Try it out and tell us what you think!



Looks interesting.

Missing a trick by not having some images in the README though. Especially since this post here is where I found out it can run CLIP instead of the readme.


Thanks for the suggestion! Definitely agree, we’ve seen that work extremely well for Supervision[1] and Autodistill[2], some of our other open source projects.

There’s still a lot of polish like this we need to do; we’ve spent most of our effort cleaning up the code and documentation to prep for open sourcing the repo.

Next step is improving the usability of the pip pathway (the native Python interface was just added; the http server was all we had for internal use). Then we’re going to focus on improving the content and expanding the models it supports.

[1] https://github.com/roboflow/supervision

[2] https://github.com/autodistill/autodistill


I have added in a video showing inference into the README -- thank you for the feedback!


Thanks. The video blew my mind.


How does this compare to Nvidia Triton? It's also a dockerized inference server capable of running ONNX, TRT, and many other compiled models. Automatic request queuing, HTTP & GRPC interfaces, configurable delays for dynamic batching, multiple models per GPU, integrations for metrics and tracing, etc. etc.

Is Inference looking to compete directly with Triton, or in a different niche (CV)? Does it make a different set of tradeoffs?


Inference operates at a higher layer of abstraction (tasks & architectures vs weights), targets a different audience (software engineers vs deep machine learning experts), and is focused on computer vision specifically (which informs features like its data integrations & interfaces).

I could even imagine a future version of Inference using Triton as an option for its inference engine behind the scenes.

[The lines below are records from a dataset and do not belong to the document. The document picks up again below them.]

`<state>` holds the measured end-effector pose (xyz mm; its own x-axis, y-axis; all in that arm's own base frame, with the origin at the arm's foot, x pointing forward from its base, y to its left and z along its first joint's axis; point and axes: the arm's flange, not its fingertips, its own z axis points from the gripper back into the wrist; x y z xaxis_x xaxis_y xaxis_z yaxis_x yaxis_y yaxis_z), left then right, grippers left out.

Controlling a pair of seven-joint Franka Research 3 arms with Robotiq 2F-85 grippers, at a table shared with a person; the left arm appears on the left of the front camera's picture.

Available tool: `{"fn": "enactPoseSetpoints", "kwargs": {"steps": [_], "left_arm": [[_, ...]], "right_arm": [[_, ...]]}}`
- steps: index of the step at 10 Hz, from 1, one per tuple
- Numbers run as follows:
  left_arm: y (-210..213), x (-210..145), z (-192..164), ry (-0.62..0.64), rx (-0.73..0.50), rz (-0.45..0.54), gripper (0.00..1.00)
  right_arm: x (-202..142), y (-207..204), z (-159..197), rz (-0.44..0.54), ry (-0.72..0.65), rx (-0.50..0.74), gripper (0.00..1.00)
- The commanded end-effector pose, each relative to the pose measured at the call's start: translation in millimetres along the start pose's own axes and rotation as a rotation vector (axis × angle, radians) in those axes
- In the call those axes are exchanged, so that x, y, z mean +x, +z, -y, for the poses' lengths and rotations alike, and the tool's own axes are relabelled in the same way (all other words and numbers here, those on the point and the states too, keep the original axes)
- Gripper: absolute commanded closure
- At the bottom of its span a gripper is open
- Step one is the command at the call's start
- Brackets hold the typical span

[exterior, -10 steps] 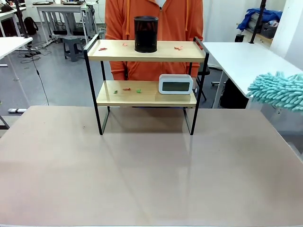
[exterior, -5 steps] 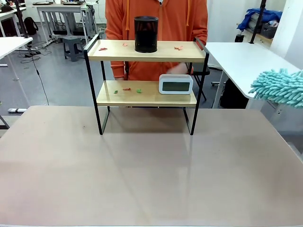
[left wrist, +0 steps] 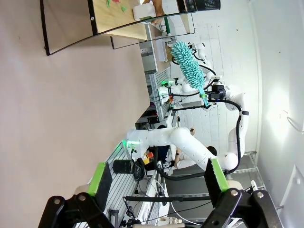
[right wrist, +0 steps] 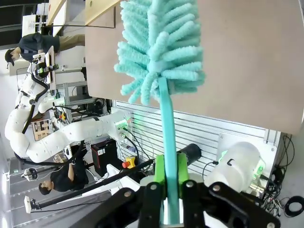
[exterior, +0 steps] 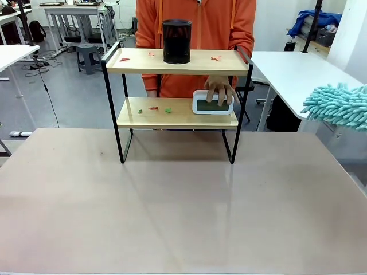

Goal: Clean the shelf.
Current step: Clean the specific tier of the Shelf with the Duster once objects are removed.

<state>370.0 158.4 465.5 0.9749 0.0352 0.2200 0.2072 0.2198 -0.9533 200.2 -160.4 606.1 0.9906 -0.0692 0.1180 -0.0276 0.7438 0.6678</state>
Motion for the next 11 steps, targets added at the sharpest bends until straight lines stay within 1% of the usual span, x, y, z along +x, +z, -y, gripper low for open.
{"fn": "enactPoseSetpoints", "kwargs": {"steps": [1,7,8,9,10,11], "left_arm": [[0.3,-1.9,0.3,-0.015,-0.006,-0.008,0.0],[0.3,-1.9,0.3,-0.015,-0.006,-0.008,0.0],[0.3,-1.9,0.3,-0.015,-0.006,-0.008,0.0],[0.3,-1.9,0.3,-0.015,-0.006,-0.008,0.0],[0.3,-1.9,0.3,-0.015,-0.006,-0.008,0.0],[0.3,-1.9,0.3,-0.015,-0.006,-0.008,0.0]], "right_arm": [[4.4,4.3,-4.5,0.028,-0.015,0.027,1.0],[4.4,4.3,-4.5,0.028,-0.015,0.027,1.0],[0.2,-0.1,-0.1,0.0,0.0,0.0,0.88],[1.8,-3.3,-15.0,-0.026,0.061,-0.041,0.88],[-0.8,-6.2,-35.9,-0.073,0.169,-0.019,0.88],[-6.3,-10.2,-51.9,-0.103,0.239,-0.042,0.88]]}}
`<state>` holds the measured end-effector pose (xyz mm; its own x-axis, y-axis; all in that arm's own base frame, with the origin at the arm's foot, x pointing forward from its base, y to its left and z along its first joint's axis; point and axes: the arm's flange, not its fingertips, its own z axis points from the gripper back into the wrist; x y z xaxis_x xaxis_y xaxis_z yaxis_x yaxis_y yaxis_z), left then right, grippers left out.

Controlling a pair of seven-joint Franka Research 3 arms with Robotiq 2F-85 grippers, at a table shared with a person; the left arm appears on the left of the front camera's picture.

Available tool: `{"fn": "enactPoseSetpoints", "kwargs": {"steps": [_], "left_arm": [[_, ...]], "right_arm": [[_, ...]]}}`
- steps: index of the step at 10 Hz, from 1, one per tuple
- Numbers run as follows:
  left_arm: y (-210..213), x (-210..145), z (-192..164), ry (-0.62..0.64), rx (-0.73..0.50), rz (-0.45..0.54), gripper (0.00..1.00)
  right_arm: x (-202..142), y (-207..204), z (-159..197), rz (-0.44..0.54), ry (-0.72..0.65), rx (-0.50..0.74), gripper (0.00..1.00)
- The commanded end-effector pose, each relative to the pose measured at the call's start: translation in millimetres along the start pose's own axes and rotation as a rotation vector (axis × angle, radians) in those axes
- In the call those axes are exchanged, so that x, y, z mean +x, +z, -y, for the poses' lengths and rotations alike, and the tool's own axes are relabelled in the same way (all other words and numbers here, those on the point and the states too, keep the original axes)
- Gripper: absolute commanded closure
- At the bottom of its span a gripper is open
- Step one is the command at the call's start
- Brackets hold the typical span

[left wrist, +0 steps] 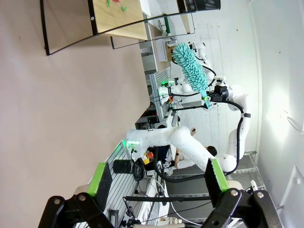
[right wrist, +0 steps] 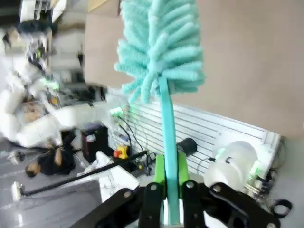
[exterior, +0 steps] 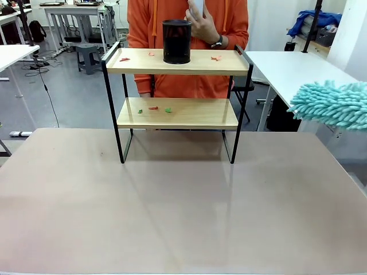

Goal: Clean the shelf.
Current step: Clean the specific tier of the Shelf with the Duster once objects are removed.

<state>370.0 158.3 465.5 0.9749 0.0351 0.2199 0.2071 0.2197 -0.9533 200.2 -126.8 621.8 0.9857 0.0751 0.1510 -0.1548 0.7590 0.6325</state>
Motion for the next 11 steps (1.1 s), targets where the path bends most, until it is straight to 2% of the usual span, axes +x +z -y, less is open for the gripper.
{"fn": "enactPoseSetpoints", "kwargs": {"steps": [1,3,4,5,6,8,9,10,11], "left_arm": [[0.4,-2.0,0.4,-0.015,-0.006,-0.008,0.0],[0.4,-2.0,0.4,-0.015,-0.006,-0.008,0.0],[0.4,-2.0,0.4,-0.015,-0.006,-0.008,0.0],[0.4,-2.0,0.4,-0.015,-0.006,-0.008,0.0],[0.4,-2.0,0.4,-0.015,-0.006,-0.008,0.0],[0.4,-2.0,0.4,-0.015,-0.006,-0.008,0.0],[0.4,-2.0,0.4,-0.015,-0.006,-0.008,0.0],[0.4,-2.0,0.4,-0.015,-0.006,-0.008,0.0],[0.4,-2.0,0.4,-0.015,-0.006,-0.008,0.0]], "right_arm": [[-10.5,-13.5,-38.6,-0.085,0.203,-0.041,0.88],[-18.7,-48.2,-70.0,-0.218,0.339,-0.048,0.88],[-16.4,-69.2,-85.4,-0.239,0.417,-0.024,0.88],[-7.0,-100.6,-99.0,-0.211,0.456,-0.039,0.88],[7.9,-140.0,-109.0,-0.152,0.443,-0.11,0.88],[20.6,-185.3,-116.4,-0.109,0.453,-0.195,0.88],[22.2,-187.6,-116.7,-0.083,0.447,-0.166,0.88],[16.1,-168.1,-112.7,-0.166,0.449,-0.172,0.88],[16.1,-168.1,-112.7,-0.166,0.449,-0.172,0.88]]}}
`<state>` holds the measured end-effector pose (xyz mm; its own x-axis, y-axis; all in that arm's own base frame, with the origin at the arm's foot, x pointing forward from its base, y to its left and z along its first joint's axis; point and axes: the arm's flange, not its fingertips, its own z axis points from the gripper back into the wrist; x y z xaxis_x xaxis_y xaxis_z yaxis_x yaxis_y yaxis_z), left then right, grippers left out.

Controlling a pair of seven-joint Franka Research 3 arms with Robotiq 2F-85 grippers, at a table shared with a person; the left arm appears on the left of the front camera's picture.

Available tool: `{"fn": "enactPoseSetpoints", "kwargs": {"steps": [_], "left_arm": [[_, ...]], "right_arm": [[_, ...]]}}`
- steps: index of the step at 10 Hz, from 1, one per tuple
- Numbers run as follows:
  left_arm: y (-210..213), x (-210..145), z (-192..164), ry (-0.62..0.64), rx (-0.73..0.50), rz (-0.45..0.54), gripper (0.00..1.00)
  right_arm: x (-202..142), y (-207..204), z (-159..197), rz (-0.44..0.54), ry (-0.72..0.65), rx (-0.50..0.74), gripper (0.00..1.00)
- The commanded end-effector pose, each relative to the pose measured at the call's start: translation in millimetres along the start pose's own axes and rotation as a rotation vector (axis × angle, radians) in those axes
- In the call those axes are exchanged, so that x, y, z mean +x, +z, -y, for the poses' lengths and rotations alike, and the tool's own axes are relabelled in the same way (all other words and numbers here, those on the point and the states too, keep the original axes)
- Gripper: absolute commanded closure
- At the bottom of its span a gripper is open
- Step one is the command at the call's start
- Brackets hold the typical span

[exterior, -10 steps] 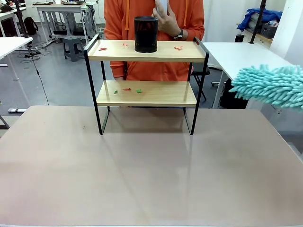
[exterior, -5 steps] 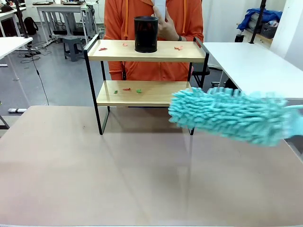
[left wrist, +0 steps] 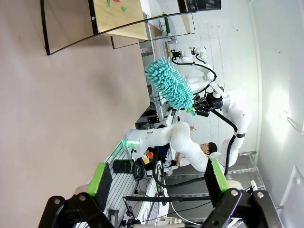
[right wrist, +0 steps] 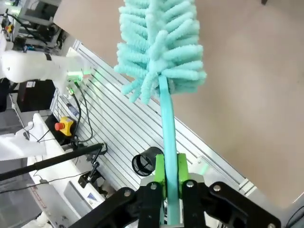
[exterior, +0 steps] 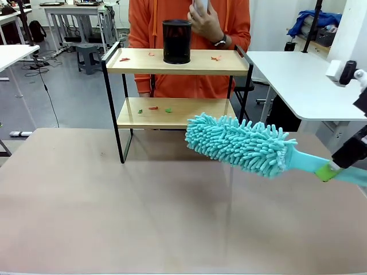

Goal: Clean the shelf.
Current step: Clean the specific tier of the Shelf with the Duster once objects are removed.

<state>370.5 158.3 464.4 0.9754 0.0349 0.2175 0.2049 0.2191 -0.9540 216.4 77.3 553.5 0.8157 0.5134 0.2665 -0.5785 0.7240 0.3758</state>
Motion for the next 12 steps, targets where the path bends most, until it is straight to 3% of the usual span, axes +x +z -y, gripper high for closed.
{"fn": "enactPoseSetpoints", "kwargs": {"steps": [1,2,3,4,8,10,12], "left_arm": [[0.6,-2.2,1.5,-0.017,-0.005,-0.007,0.0],[0.6,-2.2,1.5,-0.017,-0.005,-0.007,0.0],[0.6,-2.2,1.5,-0.017,-0.005,-0.007,0.0],[0.6,-2.2,1.5,-0.017,-0.005,-0.007,0.0],[0.6,-2.2,1.5,-0.017,-0.005,-0.007,0.0],[0.6,-2.2,1.5,-0.017,-0.005,-0.007,0.0],[0.6,-2.2,1.5,-0.017,-0.005,-0.007,0.0]], "right_arm": [[3.3,-3.5,-1.4,0.008,-0.005,-0.008,0.88],[2.2,1.6,7.8,0.044,-0.121,-0.063,0.88],[22.1,-6.3,9.4,0.16,-0.063,-0.058,0.88],[36.3,-9.6,15.9,0.208,-0.046,-0.037,0.88],[101.0,-58.4,23.5,0.225,-0.041,-0.113,0.88],[124.2,-87.6,19.4,0.324,-0.055,-0.185,0.88],[140.4,-118.3,17.1,0.317,-0.077,-0.207,0.88]]}}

Edit: I'd also be remiss to mention that NVIDIA have been great partners to Roboflow and we also have integrations with Tao Toolkit[1] & Omniverse[2].

[1] https://blog.roboflow.com/nvidia-tao-toolkit-roboflow/

[2] https://developer.nvidia.com/blog/how-to-train-a-defect-dete...


Love & recommend Roboflow. Thanks for releasing this yall!


Looks great! Congrats on the launch.


Interested, but after spending 2 min reading it I am still not sure what I am looking at exactly.


Thank you for your comment!

Inference is all about reducing the friction associated with deployment. Set up a Docker container (which works on a range of architectures, with TRT acceleration), load your model (or use SAM or CLIP, which come out of the box), then you can start sending HTTP requests to get predictions.

I'd love to know more about how we can improve the docs (I'm a big documentarian; feedback on docs is always sincerely appreciated).


Genuine feedback: I guess your readme.md describes the HOW well, but does not touch the WHY. Why should I use this? Why not?


We'll work on adding this to the repo, but I'll try to summarize here.

Why should I use this? If you're looking to deploy computer vision models to production (on edge devices or self-hosting in the cloud), Roboflow Inference is the easiest way to get up and running quickly & to iteratively improve your model's performance over time.

It's also in very active use with many real-world customers in production. That means we've ironed out (and are continuing to find and fix) many of the bugs and edge-cases that you'd invariably encounter building something on your own or using something less mature.

When should you _not_ use this? For everything else.

* If you're prototyping & hacking on core model primitives there are likely too many layers of abstraction & you should wait to productionize the model until you're happy with the underlying architecture.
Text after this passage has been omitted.